In the case that larger amounts of hydrogen sulphide are present in the gas stream, it appears to be more efficient to remove the hydrogen sulphide (and at least part of the carbon dioxide) by means of a washing process, preferably prior to the adsorption process as defined above.

In a washing process, the gas stream is washed with a chemical and/or physical solvent, preferably an aqueous alkaline solution, more preferably an aqueous amine solution. The use of organic solvents or aqueous solutions of organic solvents for removing of so-called acid gases as hydrogen sulphide and optionally carbon dioxide and/or COS from a gas stream containing these compounds has been described long ago. See for instance A. L. Kohl and F. C. Riesenfeld, 1974, Gas Purification, 2nd edition, Gulf Publishing Co. Houston and R. N. Maddox, 1974, Gas and Liquid Sweetening, Campbell Petroleum Series. Preferably a regenerable absorbent solvent is used in a continuous process.

On an industrial scale there are chiefly two categories of absorbent solvents, depending on the mechanism to absorb the acidic components: chemical solvents and physical solvents. Each solvent has its own advantages and disadvantages as to features as loading capacity, kinetics, regenerability, selectivity, stability, corrosivity, heat/cooling requirements etc.

Chemical solvents which have proved to be industrially useful are primary, secondary and/or tertiary amines derived alkanolamines. The most frequently used amines are derived from ethanolamine, especially monoethanol amine (MEA), diethanolamine (DEA), triethanolamine (TEA), diisopropanolamine (DIPA) and methyldiethanolamine (MDEA).

Physical solvents which have proved to be industrially suitable are cyclo-tetramethylenesulfone and its derivatives, aliphatic acid amides, N-methylpyrrolidone, N-alkylated pyrrolidones and the corresponding piperidones, methanol, ethanol and mixtures of dialkylethers of polyethylene glycols.

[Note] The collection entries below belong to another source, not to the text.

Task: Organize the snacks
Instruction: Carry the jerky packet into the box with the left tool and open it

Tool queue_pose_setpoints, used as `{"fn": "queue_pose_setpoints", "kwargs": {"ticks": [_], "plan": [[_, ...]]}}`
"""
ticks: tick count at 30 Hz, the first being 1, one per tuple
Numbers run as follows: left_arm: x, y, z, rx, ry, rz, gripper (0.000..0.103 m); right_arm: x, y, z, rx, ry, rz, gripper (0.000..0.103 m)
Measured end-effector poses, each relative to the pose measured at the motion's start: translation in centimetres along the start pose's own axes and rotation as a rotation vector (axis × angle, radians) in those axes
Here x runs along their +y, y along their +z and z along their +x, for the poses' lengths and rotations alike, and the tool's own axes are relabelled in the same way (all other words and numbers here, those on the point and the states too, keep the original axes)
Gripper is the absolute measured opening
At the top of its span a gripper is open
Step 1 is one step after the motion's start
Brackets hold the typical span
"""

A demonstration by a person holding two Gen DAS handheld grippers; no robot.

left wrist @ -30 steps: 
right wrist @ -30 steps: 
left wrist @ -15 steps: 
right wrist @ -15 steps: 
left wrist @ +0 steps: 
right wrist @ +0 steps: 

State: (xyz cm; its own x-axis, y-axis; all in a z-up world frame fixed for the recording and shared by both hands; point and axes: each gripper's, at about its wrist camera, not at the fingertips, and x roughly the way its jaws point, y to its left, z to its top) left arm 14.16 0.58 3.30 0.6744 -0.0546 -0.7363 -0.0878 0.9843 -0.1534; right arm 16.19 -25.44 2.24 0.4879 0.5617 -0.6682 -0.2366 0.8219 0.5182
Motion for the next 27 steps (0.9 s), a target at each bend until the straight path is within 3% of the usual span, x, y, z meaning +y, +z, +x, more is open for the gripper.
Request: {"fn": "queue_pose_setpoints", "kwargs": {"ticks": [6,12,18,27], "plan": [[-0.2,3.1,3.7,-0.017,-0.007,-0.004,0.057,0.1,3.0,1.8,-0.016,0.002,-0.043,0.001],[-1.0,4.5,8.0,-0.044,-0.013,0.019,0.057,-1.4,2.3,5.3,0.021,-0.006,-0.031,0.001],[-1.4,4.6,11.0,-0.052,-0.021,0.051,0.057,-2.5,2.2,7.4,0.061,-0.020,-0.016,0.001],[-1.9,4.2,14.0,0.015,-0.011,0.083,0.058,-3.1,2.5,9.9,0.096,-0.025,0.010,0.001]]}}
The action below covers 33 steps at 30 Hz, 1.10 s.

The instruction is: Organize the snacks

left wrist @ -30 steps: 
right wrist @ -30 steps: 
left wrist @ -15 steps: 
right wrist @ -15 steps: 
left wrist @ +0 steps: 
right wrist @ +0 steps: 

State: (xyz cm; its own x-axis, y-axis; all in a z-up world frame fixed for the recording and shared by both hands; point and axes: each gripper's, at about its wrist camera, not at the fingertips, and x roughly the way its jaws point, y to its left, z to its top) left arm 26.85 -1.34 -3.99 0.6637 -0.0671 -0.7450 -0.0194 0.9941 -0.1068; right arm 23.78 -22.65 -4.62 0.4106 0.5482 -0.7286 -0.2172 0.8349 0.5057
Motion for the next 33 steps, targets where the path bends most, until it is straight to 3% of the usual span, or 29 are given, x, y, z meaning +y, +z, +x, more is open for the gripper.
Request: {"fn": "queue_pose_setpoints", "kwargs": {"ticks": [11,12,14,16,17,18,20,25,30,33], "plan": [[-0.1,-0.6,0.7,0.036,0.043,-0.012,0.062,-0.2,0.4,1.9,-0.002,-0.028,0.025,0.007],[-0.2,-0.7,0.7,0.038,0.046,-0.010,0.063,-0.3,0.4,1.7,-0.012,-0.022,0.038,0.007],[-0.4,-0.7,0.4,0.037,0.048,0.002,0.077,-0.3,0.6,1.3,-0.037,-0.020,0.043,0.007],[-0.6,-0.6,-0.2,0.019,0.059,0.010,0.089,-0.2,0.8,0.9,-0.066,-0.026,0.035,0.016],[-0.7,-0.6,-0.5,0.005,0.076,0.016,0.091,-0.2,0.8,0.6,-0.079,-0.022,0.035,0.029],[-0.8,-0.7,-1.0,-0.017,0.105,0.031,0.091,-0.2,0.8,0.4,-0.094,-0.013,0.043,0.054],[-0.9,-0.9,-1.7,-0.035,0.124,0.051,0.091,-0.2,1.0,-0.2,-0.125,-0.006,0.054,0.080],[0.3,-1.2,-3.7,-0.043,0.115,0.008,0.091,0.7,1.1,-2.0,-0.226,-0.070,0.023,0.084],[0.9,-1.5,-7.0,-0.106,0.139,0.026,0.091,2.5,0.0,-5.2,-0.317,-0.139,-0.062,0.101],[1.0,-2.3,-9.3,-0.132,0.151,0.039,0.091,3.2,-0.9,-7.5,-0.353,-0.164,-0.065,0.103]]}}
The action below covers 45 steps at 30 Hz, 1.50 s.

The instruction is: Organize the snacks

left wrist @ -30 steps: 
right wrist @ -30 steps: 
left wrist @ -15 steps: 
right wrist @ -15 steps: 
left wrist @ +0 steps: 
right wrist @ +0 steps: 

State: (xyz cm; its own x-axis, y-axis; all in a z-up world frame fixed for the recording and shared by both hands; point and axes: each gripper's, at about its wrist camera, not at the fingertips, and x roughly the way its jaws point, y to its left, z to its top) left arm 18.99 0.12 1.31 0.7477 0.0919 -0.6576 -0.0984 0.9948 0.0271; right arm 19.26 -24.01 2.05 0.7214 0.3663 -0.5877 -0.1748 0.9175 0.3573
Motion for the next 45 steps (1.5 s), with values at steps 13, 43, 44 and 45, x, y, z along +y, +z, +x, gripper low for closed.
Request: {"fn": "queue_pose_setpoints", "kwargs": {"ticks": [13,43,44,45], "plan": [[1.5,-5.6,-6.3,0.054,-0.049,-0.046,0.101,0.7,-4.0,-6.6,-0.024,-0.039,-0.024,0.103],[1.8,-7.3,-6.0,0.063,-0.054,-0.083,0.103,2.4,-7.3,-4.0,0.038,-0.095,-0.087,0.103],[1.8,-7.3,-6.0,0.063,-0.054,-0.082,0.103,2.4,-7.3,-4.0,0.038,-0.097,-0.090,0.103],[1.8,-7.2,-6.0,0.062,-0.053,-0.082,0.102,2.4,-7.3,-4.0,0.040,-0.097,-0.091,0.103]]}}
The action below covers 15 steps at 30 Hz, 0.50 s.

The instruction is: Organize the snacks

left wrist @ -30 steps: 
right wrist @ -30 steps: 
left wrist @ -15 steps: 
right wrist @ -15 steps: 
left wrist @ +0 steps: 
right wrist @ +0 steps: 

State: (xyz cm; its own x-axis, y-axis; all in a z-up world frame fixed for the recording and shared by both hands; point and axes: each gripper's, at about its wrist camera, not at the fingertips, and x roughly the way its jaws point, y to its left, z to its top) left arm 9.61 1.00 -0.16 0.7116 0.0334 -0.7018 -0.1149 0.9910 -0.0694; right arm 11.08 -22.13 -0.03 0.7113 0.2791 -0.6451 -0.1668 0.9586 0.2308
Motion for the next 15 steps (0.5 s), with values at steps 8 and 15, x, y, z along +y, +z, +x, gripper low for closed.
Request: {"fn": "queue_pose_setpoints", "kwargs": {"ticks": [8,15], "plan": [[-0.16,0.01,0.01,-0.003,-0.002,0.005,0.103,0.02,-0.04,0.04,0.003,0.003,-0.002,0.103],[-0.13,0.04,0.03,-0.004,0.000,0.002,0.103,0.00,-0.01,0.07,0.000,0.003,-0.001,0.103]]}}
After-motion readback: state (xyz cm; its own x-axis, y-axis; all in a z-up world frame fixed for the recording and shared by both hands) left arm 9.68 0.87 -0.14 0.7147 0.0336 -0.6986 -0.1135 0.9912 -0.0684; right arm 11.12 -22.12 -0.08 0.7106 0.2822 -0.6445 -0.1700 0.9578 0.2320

A well-known commercial process uses an aqueous mixture of a chemical solvent, especially DIPA and/or MDEA, and a physical solvent, preferably an alcohol, especially methanol or ethanol, cyclo-tetramethylene sulfone or its derivatives, or N-methyl pyrrolidone, preferably cyclo- tetramethylene sulfone. Such systems show good absorption capacity and good selectivity against moderate investment costs and operational costs.

Such washing processes according to absorption techniques perform very well at high pressures, especially between 20 and 90 bara. Preferably in the hydrogen sulphide removal step at least 90 wt % of the hydrogen sulphide based on total weight of hydrogen sulphide present in the gas stream is removed, preferably 95 wt %, especially hydrogen sulphide is removed till a level of less than 10 ppmV, more especially to a level of less than 5 ppmV.

The adsorption process according to the present invention allows to finish the sulphur compounds removal by concentrating the sulphur compounds in a small quantity of regeneration gas making it possible to mix it directly with the acid gas from the absorption unit for further treatment for sulphur recovery.

Other solutions could be drying and sulphur compounds condensation and then recovery of sulphur compounds in liquid phase.